While on one hand, excess of antimicrobial use is a problem, on the other, there may be issues with access to some essential antimicrobials. Cefazolin, penicillin, amoxicillin, cloxacillin are notable in this regard. Non availability of these antimicrobials compels physicians to use higher end antimicrobials (37). Key differences between developing and developed countries which may affect successful implementation of AMS programs in LMICs are summarized in Figure 1.
Figure 1. Key differences between developing and developed countries that can affect implementation of AMS programs in LMICs.

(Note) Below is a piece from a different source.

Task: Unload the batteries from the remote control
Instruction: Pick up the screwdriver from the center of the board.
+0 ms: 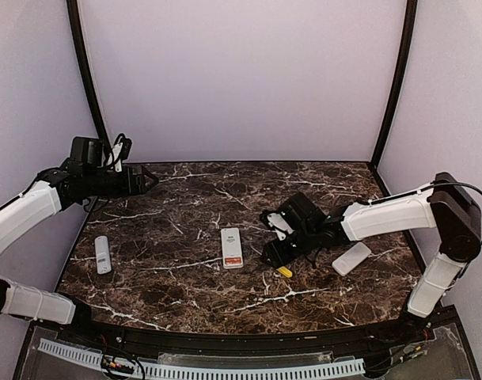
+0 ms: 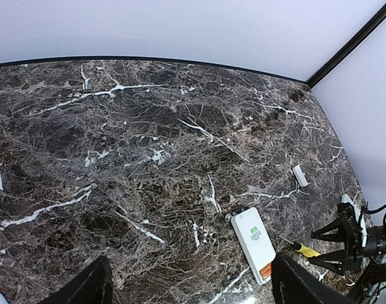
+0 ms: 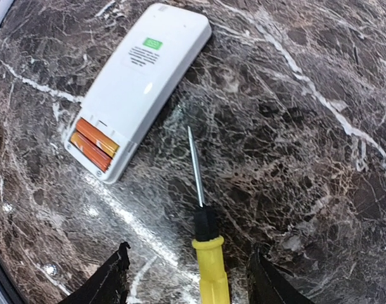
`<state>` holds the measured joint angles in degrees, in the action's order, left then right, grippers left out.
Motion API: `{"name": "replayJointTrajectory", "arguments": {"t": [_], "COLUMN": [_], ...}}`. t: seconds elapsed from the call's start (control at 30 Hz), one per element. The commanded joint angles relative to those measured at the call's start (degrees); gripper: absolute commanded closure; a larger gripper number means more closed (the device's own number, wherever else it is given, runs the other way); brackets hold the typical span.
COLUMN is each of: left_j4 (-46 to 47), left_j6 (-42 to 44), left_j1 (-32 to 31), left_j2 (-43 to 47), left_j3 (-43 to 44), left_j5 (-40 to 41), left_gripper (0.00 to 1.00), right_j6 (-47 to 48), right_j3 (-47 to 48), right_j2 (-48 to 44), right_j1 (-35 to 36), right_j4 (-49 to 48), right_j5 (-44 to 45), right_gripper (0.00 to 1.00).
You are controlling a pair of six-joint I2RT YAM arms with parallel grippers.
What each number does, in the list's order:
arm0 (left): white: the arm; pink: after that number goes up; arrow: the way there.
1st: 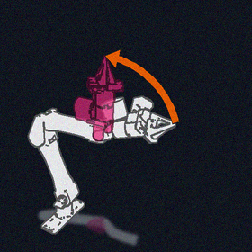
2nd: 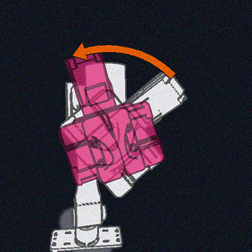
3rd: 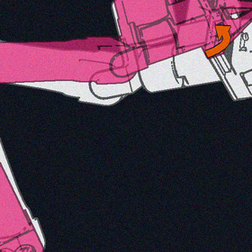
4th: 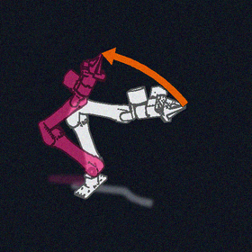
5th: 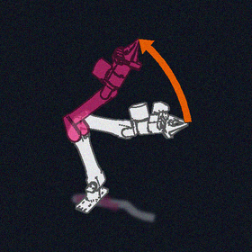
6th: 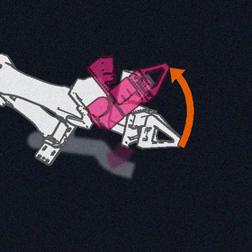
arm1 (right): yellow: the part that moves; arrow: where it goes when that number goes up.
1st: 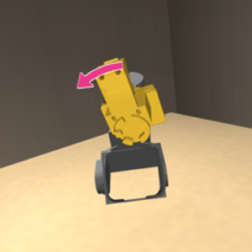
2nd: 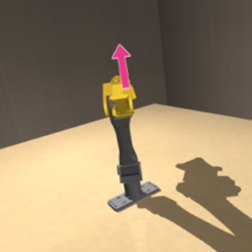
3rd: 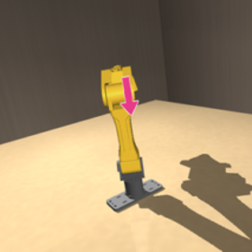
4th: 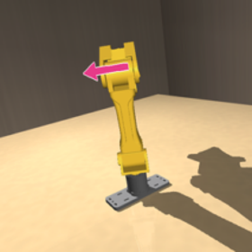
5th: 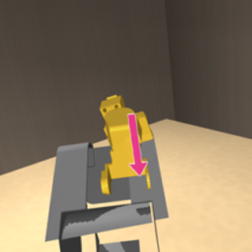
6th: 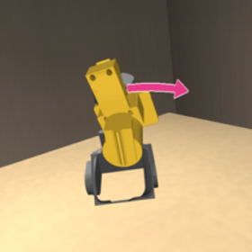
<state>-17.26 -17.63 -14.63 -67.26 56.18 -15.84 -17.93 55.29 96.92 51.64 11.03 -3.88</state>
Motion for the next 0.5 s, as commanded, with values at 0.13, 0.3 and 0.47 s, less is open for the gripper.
{"name": "replayJointTrajectory", "arguments": {"t": [0.13,0.3,0.47], "left_j4": [0.42,0.30,0.22], "left_j6": [0.29,0.31,0.30], "left_j1": [0.02,-0.05,-0.04], "left_j2": [-0.03,-0.28,-0.53], "left_j3": [-0.50,-0.42,-0.29], "left_j5": [-0.89,-0.81,-0.90], "left_gripper": [0.14,0.14,0.14], "right_j6": [-0.47,0.04,0.55], "right_j3": [-1.65,-1.06,-0.70], "right_j2": [0.25,1.57,2.89], "right_j1": [-0.05,0.21,1.14], "right_j4": [1.24,1.62,2.06], "right_j5": [5.77,6.19,6.38], "right_gripper": [0.47,0.50,0.54]}}
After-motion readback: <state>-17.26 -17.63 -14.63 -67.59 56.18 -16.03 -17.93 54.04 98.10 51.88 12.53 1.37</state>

Needless to say, success of AMS initiatives in these settings can be ensured only in the presence of strong political will, stringent regulatory oversight as well as concerted efforts to align policies as well as public sentiments with the objectives of antimicrobial stewardship. Over the past 6 years we have put concerted efforts into developing a functional antimicrobial stewardship program at our healthcare institution. In one of the pilot studies, a system comprising of a generic “prospective audit and feedback” form for data capture, electronic capture and analysis of records, and identification of major intervention points followed by AMS strategy implementation was applied in the surgical recovery unit within the hospital. We found significant reductions in the double anaerobic coverage, average number of antimicrobials prescribed per patient, as well as a decline in the defined daily doses (DDD) of designated antimicrobials within the study unit (38). In another study designed to assess the impact of AMS interventions on antimicrobial prescription in the tertiary care trauma center, significant improvements were noted in terms of duration, choice, indications and the route of administration of antimicrobials (39). Combined with the approach of monitoring of infection control practices, it was shown that further gains could be achieved in terms of DDD of designated antimicrobials, days of therapy (DOT) per 1,000 patient-days (PD) and length of therapy (LOT) per 1,000 PD (Data communicated for publication). Other healthcare centers and hospitals have also demonstrated the benefits of implementing antimicrobial stewardship programs in terms of improved compliance with antibiotic policies and guidelines, decline in the use of designated antimicrobials, reduction in DDD/1,000 PD as well as mean monthly costs of antimicrobial use (40, 41).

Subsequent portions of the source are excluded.